## Recorded data

▼▼▼

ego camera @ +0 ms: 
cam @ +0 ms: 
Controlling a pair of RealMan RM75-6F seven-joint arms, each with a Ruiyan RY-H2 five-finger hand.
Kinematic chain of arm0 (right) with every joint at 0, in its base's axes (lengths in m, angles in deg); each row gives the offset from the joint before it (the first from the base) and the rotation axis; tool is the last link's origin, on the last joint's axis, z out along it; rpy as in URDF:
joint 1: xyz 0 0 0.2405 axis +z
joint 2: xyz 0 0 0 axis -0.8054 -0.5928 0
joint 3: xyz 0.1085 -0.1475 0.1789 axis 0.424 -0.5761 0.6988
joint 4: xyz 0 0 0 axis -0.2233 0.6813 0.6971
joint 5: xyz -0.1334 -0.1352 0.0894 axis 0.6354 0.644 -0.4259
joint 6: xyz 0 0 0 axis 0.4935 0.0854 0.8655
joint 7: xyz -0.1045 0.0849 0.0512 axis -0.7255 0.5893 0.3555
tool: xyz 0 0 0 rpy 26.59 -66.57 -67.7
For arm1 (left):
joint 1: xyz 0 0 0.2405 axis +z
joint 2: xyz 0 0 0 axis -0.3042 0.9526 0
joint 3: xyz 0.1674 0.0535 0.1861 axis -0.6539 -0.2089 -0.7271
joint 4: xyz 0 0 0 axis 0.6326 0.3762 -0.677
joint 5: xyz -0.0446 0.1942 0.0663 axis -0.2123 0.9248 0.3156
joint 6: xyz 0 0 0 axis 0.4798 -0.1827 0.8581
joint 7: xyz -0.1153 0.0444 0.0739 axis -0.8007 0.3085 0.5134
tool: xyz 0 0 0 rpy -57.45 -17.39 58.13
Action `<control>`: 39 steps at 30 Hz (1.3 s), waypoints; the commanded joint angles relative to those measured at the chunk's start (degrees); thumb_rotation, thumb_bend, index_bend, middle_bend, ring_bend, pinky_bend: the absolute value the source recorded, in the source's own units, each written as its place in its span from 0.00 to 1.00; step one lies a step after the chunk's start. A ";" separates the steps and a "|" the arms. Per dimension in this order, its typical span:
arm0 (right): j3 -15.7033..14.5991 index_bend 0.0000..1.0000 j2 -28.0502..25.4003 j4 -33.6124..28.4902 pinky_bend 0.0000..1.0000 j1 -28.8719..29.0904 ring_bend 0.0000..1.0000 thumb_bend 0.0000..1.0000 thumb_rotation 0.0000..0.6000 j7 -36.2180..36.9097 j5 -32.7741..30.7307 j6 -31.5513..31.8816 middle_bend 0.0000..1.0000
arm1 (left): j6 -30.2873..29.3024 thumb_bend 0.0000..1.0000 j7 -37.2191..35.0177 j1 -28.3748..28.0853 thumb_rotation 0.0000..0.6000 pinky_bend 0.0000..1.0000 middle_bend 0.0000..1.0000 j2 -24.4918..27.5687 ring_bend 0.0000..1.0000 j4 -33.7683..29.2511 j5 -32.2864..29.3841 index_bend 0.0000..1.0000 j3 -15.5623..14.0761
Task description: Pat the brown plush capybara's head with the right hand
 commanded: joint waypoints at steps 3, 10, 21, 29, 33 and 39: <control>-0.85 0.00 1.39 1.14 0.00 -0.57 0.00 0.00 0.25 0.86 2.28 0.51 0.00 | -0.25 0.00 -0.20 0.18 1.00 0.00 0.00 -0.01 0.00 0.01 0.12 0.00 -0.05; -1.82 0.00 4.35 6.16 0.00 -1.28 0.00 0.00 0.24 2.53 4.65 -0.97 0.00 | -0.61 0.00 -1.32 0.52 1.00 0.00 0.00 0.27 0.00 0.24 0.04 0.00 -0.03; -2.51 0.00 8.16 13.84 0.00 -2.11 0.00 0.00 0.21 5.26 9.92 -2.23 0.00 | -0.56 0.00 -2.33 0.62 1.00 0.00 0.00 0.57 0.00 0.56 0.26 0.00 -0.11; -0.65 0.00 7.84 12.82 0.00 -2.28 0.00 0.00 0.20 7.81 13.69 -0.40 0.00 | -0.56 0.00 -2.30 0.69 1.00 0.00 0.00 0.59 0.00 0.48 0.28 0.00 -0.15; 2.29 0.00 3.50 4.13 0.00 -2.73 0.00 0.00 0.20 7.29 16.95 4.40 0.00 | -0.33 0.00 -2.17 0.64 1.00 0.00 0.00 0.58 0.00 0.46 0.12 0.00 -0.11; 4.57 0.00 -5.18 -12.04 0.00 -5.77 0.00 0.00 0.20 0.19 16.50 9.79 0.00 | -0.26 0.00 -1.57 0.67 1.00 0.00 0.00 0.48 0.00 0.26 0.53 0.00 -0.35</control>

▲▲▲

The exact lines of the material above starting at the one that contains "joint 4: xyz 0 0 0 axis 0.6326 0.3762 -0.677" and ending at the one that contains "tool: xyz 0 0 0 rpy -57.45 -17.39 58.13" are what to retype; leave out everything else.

joint 4: xyz 0 0 0 axis 0.6326 0.3762 -0.677
joint 5: xyz -0.0446 0.1942 0.0663 axis -0.2123 0.9248 0.3156
joint 6: xyz 0 0 0 axis 0.4798 -0.1827 0.8581
joint 7: xyz -0.1153 0.0444 0.0739 axis -0.8007 0.3085 0.5134
tool: xyz 0 0 0 rpy -57.45 -17.39 58.13

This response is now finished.